Though there are inscriptions dating to the 1160s, the main church was built in 1215 under the auspices of the brothers Zakare and Ivane, the generals of Queen Tamar of Georgia, who took back most of Armenia from the Turks. The gavit, partly free-standing, partly carved in the cliff, dates to before 1225, and a series of chapels hewn into the rock dates from the mid 13th century following the purchase of the monastery by Prince Prosh Khaghbakian, vassal of the Zakarians and founder of the Proshian principality. Over a short period the Proshyans built the cave structures which brought Geghard well-merited fame — the second cave church, the family sepulcher of zhamatun Papak and Ruzukan, a hall for gatherings and studies (collapsed in the middle of the 20th century) and numerous cells. The chamber reached from the North East of the gavit became Prince Prosh Khaghbakian’s tomb in 1283. The adjacent chamber has carved in the rock the arms of the Proshian family, including an eagle with a lamb in its claws. A stairway W of the gavit leads up to a funerary chamber carved out in 1288 for Papak Proshian and his wife Ruzukan. The Proshyan princes provided Geghard with an irrigation system in the 13th century. At this time it was also known as the Monastery of the Seven Churches and the Monastery of the Forty Altars. All around the monastery are caves and khachkars. The monastery was defunct, the main church used to shelter the flocks of the Karapapakh nomads in winter, until resettled by a few monks from Ejmiatsin after the Russian conquest. Restored for tourist purposes but now with a small ecclesiastical presence, the site is still a major place of pilgrimage.


The monastery was famous because of the relics that it housed.
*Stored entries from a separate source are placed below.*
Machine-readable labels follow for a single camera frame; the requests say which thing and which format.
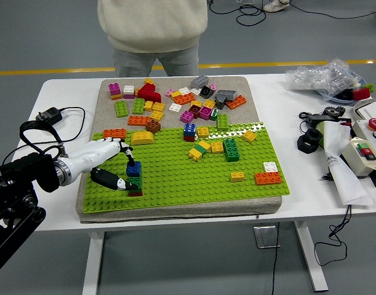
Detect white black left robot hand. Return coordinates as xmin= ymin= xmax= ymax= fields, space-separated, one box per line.
xmin=66 ymin=138 xmax=142 ymax=192

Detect dark green 2x4 brick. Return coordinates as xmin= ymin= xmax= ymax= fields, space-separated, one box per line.
xmin=223 ymin=138 xmax=241 ymax=163
xmin=128 ymin=175 xmax=143 ymax=194

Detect lime green studded baseplate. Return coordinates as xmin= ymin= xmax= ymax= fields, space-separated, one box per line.
xmin=82 ymin=122 xmax=291 ymax=214

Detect orange 2x4 brick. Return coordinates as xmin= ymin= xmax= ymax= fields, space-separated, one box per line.
xmin=173 ymin=93 xmax=196 ymax=106
xmin=102 ymin=128 xmax=127 ymax=141
xmin=127 ymin=114 xmax=151 ymax=127
xmin=254 ymin=171 xmax=283 ymax=186
xmin=225 ymin=94 xmax=248 ymax=111

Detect yellow arched brick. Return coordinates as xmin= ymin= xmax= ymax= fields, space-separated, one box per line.
xmin=131 ymin=130 xmax=156 ymax=146

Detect brown 2x2 brick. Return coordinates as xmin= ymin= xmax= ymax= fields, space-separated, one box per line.
xmin=145 ymin=119 xmax=162 ymax=134

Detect large red sloped brick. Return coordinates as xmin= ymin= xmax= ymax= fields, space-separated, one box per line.
xmin=137 ymin=82 xmax=162 ymax=104

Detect light grey 2x4 brick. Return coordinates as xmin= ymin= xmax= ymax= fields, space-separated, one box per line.
xmin=190 ymin=75 xmax=210 ymax=90

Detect dark grey sloped brick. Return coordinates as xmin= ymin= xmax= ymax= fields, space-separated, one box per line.
xmin=214 ymin=94 xmax=228 ymax=110

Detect black power adapter plug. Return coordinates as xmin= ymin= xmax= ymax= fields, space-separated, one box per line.
xmin=36 ymin=106 xmax=63 ymax=126

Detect white table leg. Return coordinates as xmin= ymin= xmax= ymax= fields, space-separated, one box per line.
xmin=82 ymin=230 xmax=106 ymax=295
xmin=294 ymin=220 xmax=329 ymax=292

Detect person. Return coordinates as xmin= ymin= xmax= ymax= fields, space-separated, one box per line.
xmin=263 ymin=0 xmax=289 ymax=13
xmin=97 ymin=0 xmax=209 ymax=77

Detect metal floor socket plate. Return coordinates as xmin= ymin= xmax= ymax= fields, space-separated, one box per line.
xmin=253 ymin=226 xmax=281 ymax=249

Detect large black hex nut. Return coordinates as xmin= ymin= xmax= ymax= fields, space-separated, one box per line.
xmin=297 ymin=128 xmax=324 ymax=154

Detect lime green cloth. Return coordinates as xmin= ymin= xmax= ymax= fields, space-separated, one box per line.
xmin=316 ymin=121 xmax=330 ymax=149

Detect clear bubble plastic bag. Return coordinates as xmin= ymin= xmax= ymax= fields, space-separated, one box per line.
xmin=285 ymin=58 xmax=366 ymax=93

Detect black toothed gear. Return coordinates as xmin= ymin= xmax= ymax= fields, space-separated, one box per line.
xmin=324 ymin=106 xmax=346 ymax=117

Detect blue shallow bowl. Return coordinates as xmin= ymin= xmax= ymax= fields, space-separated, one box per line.
xmin=316 ymin=76 xmax=375 ymax=104

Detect white paper sheet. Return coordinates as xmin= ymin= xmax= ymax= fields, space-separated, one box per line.
xmin=318 ymin=121 xmax=375 ymax=206

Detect black plastic part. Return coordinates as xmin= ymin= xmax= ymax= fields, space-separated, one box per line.
xmin=338 ymin=88 xmax=356 ymax=101

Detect white rounded tray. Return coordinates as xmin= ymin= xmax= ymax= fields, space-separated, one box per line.
xmin=353 ymin=97 xmax=376 ymax=124

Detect white push-button control box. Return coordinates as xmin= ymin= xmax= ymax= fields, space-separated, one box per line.
xmin=350 ymin=116 xmax=376 ymax=182

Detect white card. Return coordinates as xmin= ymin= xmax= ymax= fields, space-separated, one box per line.
xmin=358 ymin=103 xmax=376 ymax=122

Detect black adapter cord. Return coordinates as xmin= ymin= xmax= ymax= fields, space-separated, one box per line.
xmin=2 ymin=106 xmax=86 ymax=176

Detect black floor cable with plug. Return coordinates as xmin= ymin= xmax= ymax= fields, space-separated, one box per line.
xmin=269 ymin=221 xmax=282 ymax=295

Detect black looped floor cables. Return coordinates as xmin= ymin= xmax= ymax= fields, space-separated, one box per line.
xmin=208 ymin=0 xmax=268 ymax=26

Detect black hanging cable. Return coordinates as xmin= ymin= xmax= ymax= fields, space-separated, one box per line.
xmin=313 ymin=204 xmax=353 ymax=267

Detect small white switch box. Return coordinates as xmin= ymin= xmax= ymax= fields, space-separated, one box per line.
xmin=341 ymin=136 xmax=376 ymax=178

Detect long black floor cable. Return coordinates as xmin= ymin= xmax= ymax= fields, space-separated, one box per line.
xmin=288 ymin=1 xmax=376 ymax=21
The most celebrated of these was the spear which had wounded Christ on the Cross, allegedly brought there by the Apostle Thaddeus, from which comes its present name, Geghard-avank ("the Monastery of the Spear"), first recorded in a document of 1250. This made it a popular place of pilgrimage for Armenian Christians over many centuries. Relics of the Apostles Andrew and John were donated in the 12th century, and pious visitors made numerous grants of land, money, manuscripts, etc., over the succeeding centuries. In one of the cave cells there lived, in the 13th century, Mkhitar Ayrivanetsi, the well-known Armenian historian.


No works of applied art have survived in Geghard, except for the legendary spear (geghard). The shaft has a diamond-shaped plate attached to its end; a Greek cross with flared ends is cut through the plate. A special case was made for it in 1687, now kept in the museum of Echmiadzin monastery. The gilded silver case is an ordinary handicraft article of 17th century Armenia.